Count how many lines of the material contain the string "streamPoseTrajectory", then give that number and nothing more.
The data below:
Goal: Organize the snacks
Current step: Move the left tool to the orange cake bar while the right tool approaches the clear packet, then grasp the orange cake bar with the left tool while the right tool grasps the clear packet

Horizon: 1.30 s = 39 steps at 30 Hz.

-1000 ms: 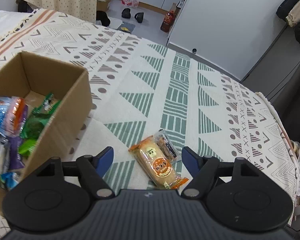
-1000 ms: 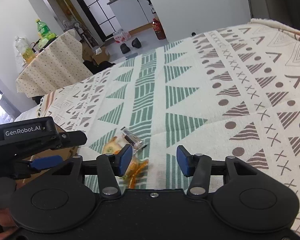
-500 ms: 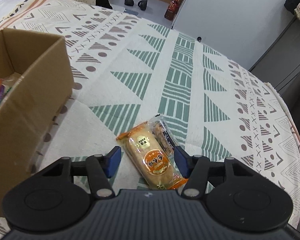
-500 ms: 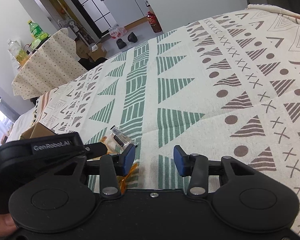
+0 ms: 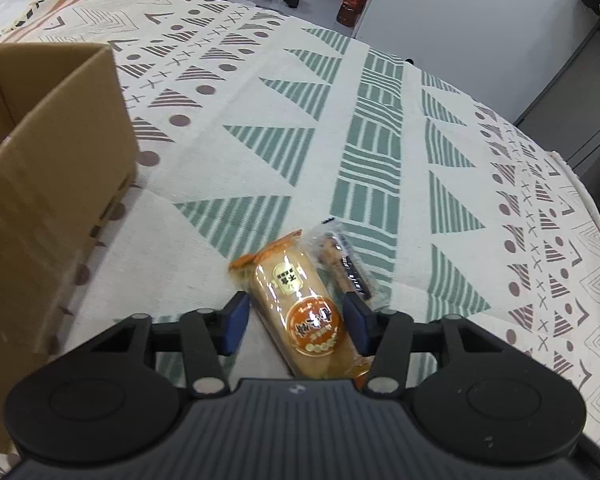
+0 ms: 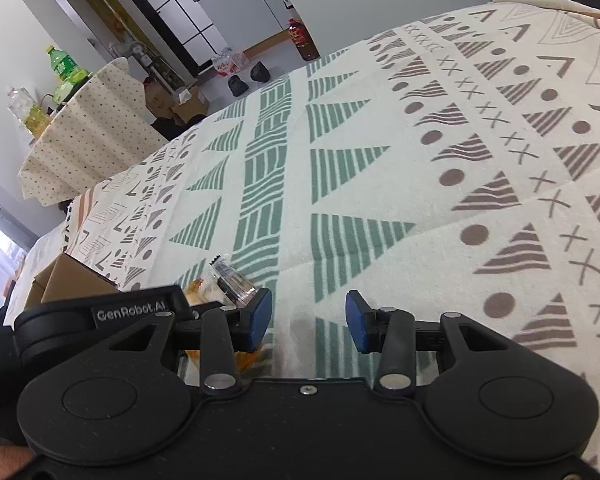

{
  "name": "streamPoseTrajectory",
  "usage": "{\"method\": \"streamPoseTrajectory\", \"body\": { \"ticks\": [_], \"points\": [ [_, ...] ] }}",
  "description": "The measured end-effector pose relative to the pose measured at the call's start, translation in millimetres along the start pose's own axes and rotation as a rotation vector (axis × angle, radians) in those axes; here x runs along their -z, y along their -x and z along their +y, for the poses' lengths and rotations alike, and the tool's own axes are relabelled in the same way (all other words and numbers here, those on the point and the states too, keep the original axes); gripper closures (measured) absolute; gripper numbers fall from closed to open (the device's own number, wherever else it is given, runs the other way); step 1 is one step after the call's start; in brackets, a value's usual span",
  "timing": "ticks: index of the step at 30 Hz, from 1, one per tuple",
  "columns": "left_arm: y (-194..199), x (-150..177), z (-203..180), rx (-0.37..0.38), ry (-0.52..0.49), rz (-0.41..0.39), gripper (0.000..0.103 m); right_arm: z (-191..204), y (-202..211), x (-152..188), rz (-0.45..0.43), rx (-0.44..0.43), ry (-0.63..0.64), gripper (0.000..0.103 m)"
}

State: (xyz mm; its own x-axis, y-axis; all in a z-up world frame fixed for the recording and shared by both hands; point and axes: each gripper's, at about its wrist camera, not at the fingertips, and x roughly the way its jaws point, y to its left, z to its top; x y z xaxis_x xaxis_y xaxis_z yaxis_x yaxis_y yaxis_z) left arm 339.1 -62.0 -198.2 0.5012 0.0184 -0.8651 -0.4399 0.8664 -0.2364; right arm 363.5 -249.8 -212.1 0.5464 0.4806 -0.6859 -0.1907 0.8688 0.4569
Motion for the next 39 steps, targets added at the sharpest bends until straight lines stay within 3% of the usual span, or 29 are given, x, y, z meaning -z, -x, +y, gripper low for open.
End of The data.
→ Completed exercise:
2